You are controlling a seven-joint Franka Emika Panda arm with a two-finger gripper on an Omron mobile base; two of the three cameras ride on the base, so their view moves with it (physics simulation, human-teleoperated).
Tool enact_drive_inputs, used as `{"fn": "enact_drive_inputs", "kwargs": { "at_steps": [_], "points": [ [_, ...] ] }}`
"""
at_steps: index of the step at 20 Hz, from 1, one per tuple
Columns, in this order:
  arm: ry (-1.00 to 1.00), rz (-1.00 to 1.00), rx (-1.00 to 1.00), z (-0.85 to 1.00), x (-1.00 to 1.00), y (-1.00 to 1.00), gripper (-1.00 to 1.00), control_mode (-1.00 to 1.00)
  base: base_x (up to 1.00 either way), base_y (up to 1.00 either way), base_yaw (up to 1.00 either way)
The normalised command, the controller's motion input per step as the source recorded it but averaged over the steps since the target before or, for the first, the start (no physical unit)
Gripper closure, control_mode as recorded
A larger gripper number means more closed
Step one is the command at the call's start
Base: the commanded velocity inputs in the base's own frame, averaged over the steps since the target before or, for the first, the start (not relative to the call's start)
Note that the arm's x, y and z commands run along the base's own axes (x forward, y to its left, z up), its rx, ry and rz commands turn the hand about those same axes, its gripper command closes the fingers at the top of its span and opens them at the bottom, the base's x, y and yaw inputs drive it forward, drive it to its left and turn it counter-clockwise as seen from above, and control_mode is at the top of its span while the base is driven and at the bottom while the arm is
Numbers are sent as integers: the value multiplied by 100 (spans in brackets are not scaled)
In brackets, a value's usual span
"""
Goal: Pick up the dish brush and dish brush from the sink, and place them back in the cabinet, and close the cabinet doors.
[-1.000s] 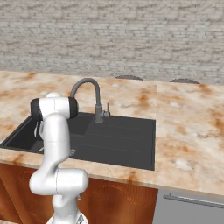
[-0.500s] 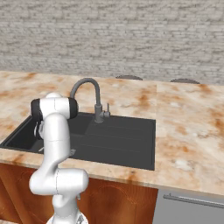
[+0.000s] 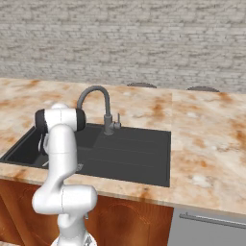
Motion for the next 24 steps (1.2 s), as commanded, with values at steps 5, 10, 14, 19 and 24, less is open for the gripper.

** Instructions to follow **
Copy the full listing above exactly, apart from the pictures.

** Result of the task **
You are controlling a seven-joint Franka Emika Panda arm with a two-finger gripper on an Omron mobile base; two of the three cameras ride on the base, so their view moves with it (physics simulation, human-teleoperated).
Tool enact_drive_inputs, used as `{"fn": "enact_drive_inputs", "kwargs": { "at_steps": [_], "points": [ [_, ...] ] }}`
"""
at_steps: index of the step at 20 Hz, from 1, one per tuple
Columns, in this order:
  arm: ry (-1.00 to 1.00), rz (-1.00 to 1.00), rx (-1.00 to 1.00), z (-0.85 to 1.00), x (-1.00 to 1.00), y (-1.00 to 1.00), gripper (-1.00 to 1.00), control_mode (-1.00 to 1.00)
  base: base_x (up to 1.00 either way), base_y (up to 1.00 either way), base_yaw (up to 1.00 either way)
The normalised command, the controller's motion input per step as the source recorded it but averaged over the steps since the target before or, for the first, the start (no physical unit)
Gripper closure, control_mode as recorded
A larger gripper number means more closed
Step one is the command at the call's start
Base: the commanded velocity inputs in the base's own frame, averaged over the steps since the target before or, for the first, the start (not relative to the call's start)
Note that the arm's x, y and z commands run along the base's own axes (x forward, y to its left, z up), its rx, ry and rz commands turn the hand about those same axes, its gripper command closes the fingers at the top of its span and opens them at the bottom, the base's x, y and yaw inputs drive it forward, drive it to its left and turn it counter-clockwise as seen from above, and control_mode is at the top of its span while the base is driven and at the bottom while the arm is
Numbers are sent as integers: the value multiplied by 100 (spans in brackets are not scaled)
In brackets, a value's usual span
"""
Goal: Pick up the dish brush and dish brush from the sink, and place them back in the cabinet, and close the cabinet doors.
[-1.000s] 
[-0.500s] 
[+0.000s] 
Motion for the next 24 steps (1.2 s), as commanded, with values at steps 5, 10, 14, 19 and 24, less is open for the gripper.

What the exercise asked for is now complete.